Statistically, it's a conditional probability. Example: When 0 years old, I'm expected to live until 70 years old (70 years left). However when I'm 70 years old, I'm expected to live until 83 (13 years left).

In my dataset, I have the true age of when someone died, and it follows a distribution. I have thus augmented my data, if someone died at the age of N, then there will be N datapoints of current age(feature) from 0 -> N and years left to live (target) from N -> 0 accordingly.

Through this augumentation, I'm hoping to model the distribution of current age vs years left to live through the data. I would never want my network to output (after denormalization) that if the current age was 70, the person would have 50 years left.

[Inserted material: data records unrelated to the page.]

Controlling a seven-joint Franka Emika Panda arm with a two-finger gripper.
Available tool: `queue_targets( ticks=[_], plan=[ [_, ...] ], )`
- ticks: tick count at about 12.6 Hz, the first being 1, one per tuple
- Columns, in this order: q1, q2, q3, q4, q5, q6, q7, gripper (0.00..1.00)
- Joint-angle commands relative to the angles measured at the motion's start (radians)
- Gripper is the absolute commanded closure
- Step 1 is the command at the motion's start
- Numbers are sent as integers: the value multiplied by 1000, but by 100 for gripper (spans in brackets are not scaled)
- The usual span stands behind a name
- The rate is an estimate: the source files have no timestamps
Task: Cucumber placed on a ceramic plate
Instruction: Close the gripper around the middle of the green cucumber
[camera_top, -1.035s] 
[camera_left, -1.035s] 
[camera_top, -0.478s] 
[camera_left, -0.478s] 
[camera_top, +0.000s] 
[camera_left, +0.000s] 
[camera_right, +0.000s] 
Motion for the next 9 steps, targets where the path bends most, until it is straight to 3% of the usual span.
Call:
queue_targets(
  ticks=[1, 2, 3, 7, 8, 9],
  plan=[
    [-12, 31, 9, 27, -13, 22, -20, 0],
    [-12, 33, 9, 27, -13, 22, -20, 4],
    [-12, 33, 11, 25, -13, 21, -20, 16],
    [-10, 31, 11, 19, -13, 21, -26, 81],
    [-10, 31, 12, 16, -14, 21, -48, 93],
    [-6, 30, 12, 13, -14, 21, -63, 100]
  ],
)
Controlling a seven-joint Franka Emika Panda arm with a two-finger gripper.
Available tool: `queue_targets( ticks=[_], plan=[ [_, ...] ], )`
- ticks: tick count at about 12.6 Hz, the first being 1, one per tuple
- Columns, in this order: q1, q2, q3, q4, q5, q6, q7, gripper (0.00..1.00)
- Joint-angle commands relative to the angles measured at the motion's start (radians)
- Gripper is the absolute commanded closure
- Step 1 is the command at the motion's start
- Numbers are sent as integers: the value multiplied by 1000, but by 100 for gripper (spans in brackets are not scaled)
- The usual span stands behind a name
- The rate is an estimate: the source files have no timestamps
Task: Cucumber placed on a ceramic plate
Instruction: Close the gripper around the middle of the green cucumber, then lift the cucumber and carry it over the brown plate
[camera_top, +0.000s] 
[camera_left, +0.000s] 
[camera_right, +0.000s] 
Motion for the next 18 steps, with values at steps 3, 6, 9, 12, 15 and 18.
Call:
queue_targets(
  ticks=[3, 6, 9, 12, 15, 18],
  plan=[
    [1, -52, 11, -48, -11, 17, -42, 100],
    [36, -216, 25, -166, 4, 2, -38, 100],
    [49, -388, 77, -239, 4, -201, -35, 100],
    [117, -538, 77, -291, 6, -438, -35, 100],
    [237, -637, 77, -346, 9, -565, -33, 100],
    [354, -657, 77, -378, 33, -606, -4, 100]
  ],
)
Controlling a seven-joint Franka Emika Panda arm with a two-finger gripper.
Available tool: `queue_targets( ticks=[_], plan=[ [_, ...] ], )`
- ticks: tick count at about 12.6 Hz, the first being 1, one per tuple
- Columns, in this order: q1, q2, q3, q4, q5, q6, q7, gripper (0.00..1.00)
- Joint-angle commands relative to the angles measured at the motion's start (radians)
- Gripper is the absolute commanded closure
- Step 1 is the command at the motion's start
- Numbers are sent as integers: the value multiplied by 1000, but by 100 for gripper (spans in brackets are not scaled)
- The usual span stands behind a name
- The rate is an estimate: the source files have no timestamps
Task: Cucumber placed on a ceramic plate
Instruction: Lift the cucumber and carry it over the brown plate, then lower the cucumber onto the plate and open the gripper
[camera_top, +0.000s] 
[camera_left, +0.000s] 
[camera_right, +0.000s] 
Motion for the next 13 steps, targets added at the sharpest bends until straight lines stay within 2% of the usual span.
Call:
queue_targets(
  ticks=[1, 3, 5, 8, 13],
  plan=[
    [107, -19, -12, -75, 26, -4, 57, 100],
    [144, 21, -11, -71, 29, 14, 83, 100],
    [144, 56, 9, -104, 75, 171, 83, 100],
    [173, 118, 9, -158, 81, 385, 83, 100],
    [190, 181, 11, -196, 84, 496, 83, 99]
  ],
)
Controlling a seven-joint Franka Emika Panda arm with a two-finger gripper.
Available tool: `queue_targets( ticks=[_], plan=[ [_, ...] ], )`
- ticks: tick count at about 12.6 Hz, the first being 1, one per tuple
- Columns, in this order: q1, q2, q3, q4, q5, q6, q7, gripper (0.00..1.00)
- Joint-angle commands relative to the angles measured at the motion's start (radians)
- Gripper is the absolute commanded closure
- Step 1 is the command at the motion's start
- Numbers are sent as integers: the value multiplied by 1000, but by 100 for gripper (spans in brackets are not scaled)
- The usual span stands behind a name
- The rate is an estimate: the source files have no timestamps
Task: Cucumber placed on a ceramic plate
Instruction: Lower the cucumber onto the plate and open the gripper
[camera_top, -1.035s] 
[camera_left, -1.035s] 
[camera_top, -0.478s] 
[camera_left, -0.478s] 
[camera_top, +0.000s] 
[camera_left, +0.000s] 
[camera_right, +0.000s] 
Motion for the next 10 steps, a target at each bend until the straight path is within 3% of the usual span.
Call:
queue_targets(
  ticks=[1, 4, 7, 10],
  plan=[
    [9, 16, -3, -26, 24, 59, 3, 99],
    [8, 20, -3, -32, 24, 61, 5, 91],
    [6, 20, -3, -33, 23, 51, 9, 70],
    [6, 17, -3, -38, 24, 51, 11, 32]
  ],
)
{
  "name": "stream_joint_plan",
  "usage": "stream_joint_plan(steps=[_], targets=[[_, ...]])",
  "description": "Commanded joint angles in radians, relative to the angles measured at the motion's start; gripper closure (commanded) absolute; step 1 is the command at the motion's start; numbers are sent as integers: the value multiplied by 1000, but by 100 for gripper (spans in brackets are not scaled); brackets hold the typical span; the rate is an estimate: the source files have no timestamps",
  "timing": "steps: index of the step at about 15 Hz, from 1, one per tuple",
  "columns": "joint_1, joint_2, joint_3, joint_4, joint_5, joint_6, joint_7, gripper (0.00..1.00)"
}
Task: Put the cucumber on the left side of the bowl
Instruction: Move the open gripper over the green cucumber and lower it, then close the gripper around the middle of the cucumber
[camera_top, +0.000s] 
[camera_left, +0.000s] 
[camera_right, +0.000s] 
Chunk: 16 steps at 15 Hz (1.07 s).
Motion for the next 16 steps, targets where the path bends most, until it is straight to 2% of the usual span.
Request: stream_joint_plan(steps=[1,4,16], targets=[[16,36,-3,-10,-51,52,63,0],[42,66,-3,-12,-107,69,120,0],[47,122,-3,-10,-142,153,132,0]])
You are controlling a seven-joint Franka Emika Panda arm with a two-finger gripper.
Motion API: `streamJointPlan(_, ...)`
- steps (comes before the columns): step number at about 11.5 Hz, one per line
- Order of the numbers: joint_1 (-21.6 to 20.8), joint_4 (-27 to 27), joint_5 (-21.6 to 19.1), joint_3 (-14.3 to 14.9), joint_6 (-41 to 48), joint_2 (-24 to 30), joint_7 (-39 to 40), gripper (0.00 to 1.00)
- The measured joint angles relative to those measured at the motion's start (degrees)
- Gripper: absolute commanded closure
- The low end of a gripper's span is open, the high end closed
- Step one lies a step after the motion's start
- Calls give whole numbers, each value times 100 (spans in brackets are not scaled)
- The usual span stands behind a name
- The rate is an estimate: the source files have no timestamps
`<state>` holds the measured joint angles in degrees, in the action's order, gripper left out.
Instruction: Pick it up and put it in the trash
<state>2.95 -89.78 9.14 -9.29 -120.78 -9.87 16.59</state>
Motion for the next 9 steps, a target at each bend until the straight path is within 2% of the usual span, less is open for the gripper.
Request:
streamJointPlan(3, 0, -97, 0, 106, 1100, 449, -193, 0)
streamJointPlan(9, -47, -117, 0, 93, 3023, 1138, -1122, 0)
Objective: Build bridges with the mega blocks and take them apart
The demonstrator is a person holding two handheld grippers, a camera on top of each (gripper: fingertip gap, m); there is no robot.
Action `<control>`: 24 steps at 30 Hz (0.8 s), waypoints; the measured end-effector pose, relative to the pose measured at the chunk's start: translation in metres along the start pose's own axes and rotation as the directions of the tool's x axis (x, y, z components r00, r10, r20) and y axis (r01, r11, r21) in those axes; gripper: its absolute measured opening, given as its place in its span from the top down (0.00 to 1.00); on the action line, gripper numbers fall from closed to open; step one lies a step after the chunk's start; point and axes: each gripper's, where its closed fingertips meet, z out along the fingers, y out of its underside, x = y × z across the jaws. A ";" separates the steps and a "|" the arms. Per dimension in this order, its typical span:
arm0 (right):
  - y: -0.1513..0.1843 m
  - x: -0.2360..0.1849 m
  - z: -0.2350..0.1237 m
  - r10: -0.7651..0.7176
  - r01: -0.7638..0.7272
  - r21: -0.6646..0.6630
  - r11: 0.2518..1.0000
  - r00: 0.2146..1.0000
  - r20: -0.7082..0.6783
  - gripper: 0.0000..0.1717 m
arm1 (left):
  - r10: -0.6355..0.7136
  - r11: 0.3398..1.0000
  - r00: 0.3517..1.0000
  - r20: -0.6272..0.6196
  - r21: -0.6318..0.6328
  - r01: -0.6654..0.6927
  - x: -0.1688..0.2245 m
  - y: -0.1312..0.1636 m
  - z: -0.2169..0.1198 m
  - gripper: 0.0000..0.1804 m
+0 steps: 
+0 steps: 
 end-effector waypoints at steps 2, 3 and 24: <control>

Now, the best practice of an MLP states that 1-2 hidden layers is enough, and amount of nodes in the hidden layers should be between the amount of input and output layers. However if I just normalized age through feature scaling, I would have one input node, one hidden node and one output node. This is realistically not enough, I'd expect that I need a lot of hidden nodes.

If I used one hot encoding that represents current age from 0 to 100. I'd be able to use 50 hidden nodes through good practice. If I was 70 years today, I would probably never activate the node that will tell me I'd have another 50 years to live.

My question then, is that should I skip the one hot encoding, and just scale the age and use for example 50 hidden nodes?

Theoretically, because age is continuous as not as distinct nor discrete as say "cat" and "robot" then one-hot is not necessary, but is there any drawbacks if I choose to one-hot encode?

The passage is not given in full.